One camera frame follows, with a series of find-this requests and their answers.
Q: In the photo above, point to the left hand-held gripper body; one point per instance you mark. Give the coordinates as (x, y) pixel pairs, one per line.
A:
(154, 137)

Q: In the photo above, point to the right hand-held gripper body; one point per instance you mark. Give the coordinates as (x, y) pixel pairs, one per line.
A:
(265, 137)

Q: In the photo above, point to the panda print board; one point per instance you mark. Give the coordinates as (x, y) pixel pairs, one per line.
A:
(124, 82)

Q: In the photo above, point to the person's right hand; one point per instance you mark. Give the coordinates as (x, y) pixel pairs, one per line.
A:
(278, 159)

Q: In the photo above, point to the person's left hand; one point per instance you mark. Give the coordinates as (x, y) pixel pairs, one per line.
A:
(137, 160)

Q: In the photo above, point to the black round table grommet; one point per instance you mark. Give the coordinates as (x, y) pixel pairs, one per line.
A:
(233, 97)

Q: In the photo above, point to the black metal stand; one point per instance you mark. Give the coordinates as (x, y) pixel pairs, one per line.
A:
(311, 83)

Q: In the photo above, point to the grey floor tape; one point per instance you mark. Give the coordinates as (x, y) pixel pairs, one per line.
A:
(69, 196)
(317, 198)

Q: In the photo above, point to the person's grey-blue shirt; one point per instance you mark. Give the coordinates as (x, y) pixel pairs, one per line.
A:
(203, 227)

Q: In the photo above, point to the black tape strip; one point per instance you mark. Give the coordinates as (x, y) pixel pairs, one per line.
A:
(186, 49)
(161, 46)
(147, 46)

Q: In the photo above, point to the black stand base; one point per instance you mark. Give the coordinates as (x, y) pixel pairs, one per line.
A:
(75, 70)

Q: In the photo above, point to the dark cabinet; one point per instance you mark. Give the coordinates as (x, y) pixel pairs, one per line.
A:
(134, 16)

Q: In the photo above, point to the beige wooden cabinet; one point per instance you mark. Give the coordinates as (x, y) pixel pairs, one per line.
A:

*Problem description*. With the line containing "Q: In the photo above, point to the grey" as the start, transcribe each line through the end of the listing above, exactly and only.

*Response*.
Q: In the photo above, point to the grey floor tape; one point per instance you mark. Give the coordinates as (x, y) pixel pairs, one per line.
A:
(69, 196)
(317, 198)

Q: In the photo above, point to the person's grey-blue shirt; one point per instance you mark. Give the coordinates as (x, y) pixel pairs, one per line.
A:
(203, 227)

Q: In the photo above, point to the black tape strip; one point per instance you mark. Give the coordinates as (x, y) pixel pairs, one per line.
A:
(186, 49)
(161, 46)
(147, 46)

Q: In the photo above, point to the black stand base; one point per instance you mark. Give the coordinates as (x, y) pixel pairs, one per line.
A:
(75, 70)

Q: In the photo above, point to the dark cabinet; one point per instance you mark. Give the coordinates as (x, y) pixel pairs, one per line.
A:
(134, 16)

Q: In the photo above, point to the beige wooden cabinet; one point per instance you mark. Give the coordinates as (x, y) pixel pairs, one per line.
A:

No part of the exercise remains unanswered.